«Ho conosciuto Bruce solo nell’ultimo decennio della sua vita. Era immensamente stimolante per la sua ricchezza delle ossessioni e per il disprezzo delle convenzioni. Non smetteva mai di parlare e talvolta mi telefonava all’improvviso, raccontandomi nuove storie. Il Premio Chatwin è un degno ricordo di un uomo insostituibile».

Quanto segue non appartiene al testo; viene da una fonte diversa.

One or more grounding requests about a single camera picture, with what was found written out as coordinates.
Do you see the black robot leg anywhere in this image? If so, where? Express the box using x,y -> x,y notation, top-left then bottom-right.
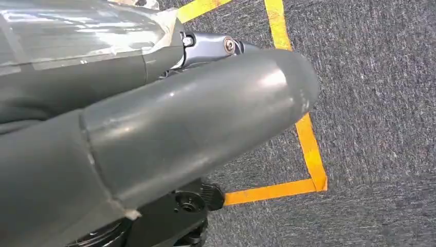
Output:
66,179 -> 226,247

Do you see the yellow tape square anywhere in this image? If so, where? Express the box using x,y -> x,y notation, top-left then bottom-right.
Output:
177,0 -> 329,206

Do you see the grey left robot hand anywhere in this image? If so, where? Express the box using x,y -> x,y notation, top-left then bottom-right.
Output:
0,0 -> 321,247

Così lo scrittore Colin Thubron rammenta la figura dell’iconografico connazionale, a cui è dedicata la storica manifestazione sulla letteratura di viaggio andata in scena lo scorso novembre presso il comune della Spezia. L’evento culturale, unico al mondo a rammentare la figura dell’autore inglese grazie all’esclusività garantita dalla vedova Elizabeth Chatwin, ha premiato nella categoria «Viaggi di carta» come miglior libro del 2022 il testo Tra Russia e Cina: Lungo il fiume Amur, edito dalla editrice Ponte alle Grazie e realizzato proprio da Thubron. Il saggista e romanziere nato a Londra nel 1939, coevo di Chatwin, Paul Theroux, Jonathan Raban e Redmond O’Hanlon, è considerato il più importante scrittore di viaggio esistente grazie ad una lunga carriera letteraria apprezzata sia dal pubblico che dalla critica, come testimoniano lo stuolo di premi che si è aggiudicato, tra cui Hawthornden Prize, Thomas Cook Travel Book e Companion of Literature consegnatogli dalla Royal Society of Literature di cui è stato anche presidente.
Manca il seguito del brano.